Segment Start: Stored data

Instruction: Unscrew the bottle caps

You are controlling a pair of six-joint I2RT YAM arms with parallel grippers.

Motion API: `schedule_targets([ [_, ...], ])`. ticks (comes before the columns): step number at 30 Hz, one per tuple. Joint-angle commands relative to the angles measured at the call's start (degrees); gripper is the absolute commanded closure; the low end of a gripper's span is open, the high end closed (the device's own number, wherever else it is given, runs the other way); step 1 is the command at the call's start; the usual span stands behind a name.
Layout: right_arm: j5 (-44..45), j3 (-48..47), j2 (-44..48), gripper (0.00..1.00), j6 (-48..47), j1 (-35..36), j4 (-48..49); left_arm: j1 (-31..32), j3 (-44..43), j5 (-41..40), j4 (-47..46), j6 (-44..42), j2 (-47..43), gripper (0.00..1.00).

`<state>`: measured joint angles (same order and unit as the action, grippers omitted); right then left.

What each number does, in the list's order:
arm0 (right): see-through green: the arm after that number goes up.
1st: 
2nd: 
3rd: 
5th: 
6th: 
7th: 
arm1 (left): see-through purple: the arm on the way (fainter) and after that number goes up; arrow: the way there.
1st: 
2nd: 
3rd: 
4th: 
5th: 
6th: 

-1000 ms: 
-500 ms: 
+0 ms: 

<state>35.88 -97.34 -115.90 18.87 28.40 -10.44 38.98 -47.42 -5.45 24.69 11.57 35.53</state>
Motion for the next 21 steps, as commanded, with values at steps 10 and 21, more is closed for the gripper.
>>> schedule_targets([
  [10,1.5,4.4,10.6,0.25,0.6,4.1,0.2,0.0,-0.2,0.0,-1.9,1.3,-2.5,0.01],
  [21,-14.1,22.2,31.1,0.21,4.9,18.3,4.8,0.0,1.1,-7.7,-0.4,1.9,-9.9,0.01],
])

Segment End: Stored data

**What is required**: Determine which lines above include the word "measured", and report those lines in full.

**Written answer**:
Motion API: `schedule_targets([ [_, ...], ])`. ticks (comes before the columns): step number at 30 Hz, one per tuple. Joint-angle commands relative to the angles measured at the call's start (degrees); gripper is the absolute commanded closure; the low end of a gripper's span is open, the high end closed (the device's own number, wherever else it is given, runs the other way); step 1 is the command at the call's start; the usual span stands behind a name.
`<state>`: measured joint angles (same order and unit as the action, grippers omitted); right then left.

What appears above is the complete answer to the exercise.